## [YOUR OBJECTIVE]
Write out exactly the lines below starting at the one containing "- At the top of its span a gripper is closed" and ending at the one containing "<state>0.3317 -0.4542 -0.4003". Omit every picture.
____________
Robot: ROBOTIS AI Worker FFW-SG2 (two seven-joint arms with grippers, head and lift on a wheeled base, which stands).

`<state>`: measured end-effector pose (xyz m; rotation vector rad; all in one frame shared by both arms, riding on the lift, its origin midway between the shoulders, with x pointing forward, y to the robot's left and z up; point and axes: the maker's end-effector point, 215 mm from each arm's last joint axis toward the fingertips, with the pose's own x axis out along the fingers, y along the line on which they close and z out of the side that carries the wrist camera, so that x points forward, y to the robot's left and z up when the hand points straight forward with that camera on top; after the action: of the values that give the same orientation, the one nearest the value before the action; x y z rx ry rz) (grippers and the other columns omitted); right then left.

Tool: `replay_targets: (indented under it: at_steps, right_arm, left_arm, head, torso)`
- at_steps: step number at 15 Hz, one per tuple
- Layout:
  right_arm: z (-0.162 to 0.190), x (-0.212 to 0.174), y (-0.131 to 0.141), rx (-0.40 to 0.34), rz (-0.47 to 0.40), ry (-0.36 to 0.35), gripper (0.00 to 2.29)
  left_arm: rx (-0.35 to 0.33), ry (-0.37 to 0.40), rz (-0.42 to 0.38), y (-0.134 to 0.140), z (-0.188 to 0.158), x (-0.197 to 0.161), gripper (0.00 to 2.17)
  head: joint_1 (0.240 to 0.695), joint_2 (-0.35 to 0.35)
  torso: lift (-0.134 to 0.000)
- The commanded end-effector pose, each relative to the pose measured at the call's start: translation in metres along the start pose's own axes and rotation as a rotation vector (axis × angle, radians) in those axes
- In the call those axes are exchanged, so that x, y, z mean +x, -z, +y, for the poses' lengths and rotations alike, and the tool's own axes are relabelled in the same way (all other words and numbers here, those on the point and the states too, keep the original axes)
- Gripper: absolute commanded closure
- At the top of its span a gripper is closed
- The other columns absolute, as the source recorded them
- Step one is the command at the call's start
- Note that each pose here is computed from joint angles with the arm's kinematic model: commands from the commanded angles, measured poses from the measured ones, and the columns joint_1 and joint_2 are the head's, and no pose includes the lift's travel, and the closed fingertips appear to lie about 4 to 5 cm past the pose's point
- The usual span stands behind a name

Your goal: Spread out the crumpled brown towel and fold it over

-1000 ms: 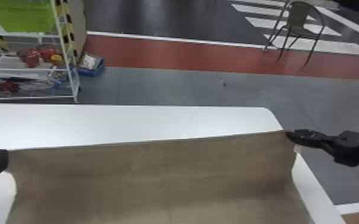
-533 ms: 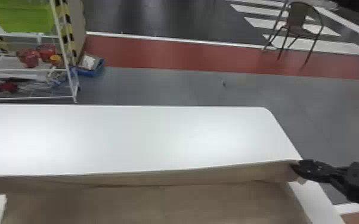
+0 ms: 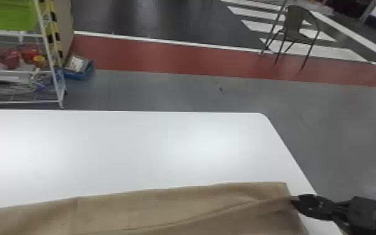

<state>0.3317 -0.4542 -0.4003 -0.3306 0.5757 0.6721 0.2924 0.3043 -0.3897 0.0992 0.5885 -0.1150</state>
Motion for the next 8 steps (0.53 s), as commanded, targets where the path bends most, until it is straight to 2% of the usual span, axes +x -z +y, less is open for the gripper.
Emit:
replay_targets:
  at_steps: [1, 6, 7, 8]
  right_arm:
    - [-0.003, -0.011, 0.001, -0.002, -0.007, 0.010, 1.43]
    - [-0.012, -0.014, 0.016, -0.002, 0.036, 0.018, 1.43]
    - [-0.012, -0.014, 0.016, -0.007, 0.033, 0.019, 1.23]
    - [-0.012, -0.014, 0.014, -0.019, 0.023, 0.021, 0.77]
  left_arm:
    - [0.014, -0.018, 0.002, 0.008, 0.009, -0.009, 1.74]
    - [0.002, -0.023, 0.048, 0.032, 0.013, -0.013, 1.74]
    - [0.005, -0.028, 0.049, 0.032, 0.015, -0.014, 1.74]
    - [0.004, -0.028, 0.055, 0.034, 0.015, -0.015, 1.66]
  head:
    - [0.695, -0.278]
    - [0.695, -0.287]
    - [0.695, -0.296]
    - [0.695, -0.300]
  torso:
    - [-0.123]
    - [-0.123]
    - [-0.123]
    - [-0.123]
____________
## [SOLUTION TO THIS EXERCISE]
- At the top of its span a gripper is closed
- The other columns absolute, as the source recorded them
- Step one is the command at the call's start
- Note that each pose here is computed from joint angles with the arm's kinematic model: commands from the commanded angles, measured poses from the measured ones, and the columns joint_1 and joint_2 are the head's, and no pose includes the lift's travel, and the closed fingertips appear to lie about 4 to 5 cm past the pose's point
- The usual span stands behind a name

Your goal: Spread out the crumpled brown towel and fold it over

-1000 ms: 
-533 ms: 
+0 ms: 

<state>0.3317 -0.4542 -0.4003 -0.3306 0.5757 0.6721 0.2924 0.3043 -0.3897 0.0992 0.5885 -0.1150</state>

Here the work on this exercise is complete.